◆ Aim of the task ◆
Scan the following data for lines with "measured" and state how many there are, as a number only.

____________

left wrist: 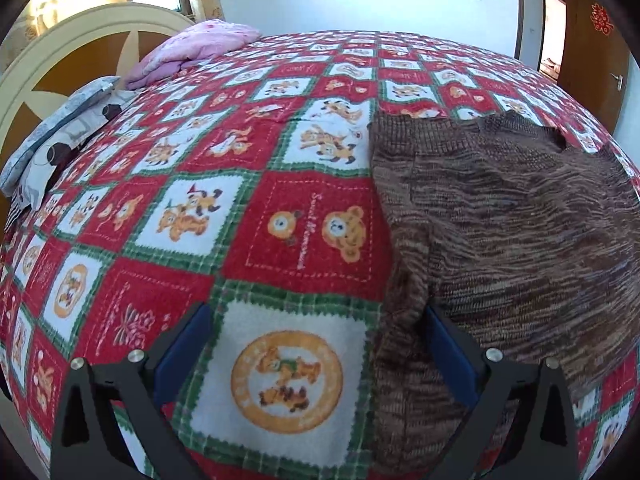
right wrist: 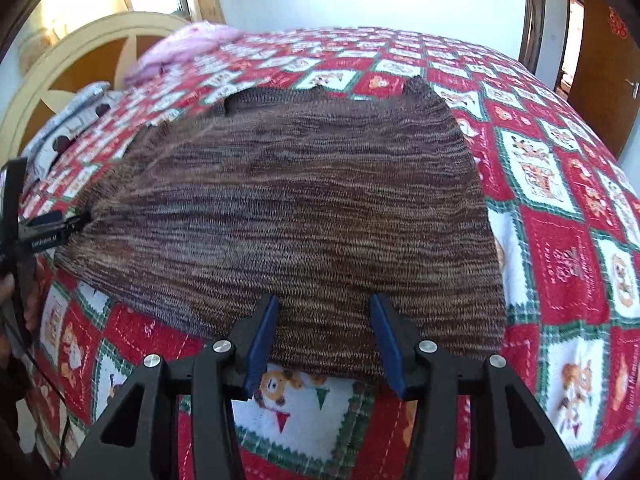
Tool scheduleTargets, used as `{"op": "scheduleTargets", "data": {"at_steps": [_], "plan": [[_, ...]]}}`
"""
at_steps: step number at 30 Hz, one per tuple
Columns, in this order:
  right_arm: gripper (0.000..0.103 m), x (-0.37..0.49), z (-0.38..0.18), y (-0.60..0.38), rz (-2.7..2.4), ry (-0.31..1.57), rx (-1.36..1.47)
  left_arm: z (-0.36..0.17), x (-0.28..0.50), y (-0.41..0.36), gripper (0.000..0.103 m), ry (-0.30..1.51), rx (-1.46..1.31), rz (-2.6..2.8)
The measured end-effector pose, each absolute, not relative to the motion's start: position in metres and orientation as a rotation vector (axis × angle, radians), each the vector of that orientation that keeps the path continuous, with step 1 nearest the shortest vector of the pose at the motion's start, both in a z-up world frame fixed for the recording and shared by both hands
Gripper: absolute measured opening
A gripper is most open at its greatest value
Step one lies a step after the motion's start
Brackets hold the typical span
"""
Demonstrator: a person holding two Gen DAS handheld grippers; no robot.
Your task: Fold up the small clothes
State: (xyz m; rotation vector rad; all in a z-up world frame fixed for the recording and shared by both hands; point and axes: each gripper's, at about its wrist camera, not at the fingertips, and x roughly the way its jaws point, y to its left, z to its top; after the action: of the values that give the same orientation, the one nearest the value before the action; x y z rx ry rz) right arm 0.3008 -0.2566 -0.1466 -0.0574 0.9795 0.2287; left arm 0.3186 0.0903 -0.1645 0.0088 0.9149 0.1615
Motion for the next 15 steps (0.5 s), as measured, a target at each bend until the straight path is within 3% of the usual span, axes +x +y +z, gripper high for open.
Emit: {"op": "scheduleTargets", "data": {"at_steps": [11,15], "plan": [[0.051,0.302,-0.113,-0.186,0.335,0.905,-0.129,-0.168,0.316,0.092,0.103,0.881,-0.018,0.138],[0.051,0.321,-0.129,-0.145,0.411,0.962,-0.114,-0.168,0.316,0.093,0.103,0.879,-0.028,0.128]]}}
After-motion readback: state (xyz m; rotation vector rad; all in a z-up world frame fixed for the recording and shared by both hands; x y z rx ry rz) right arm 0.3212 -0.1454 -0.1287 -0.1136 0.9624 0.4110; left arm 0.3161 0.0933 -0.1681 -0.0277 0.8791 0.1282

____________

◆ Response area ◆
3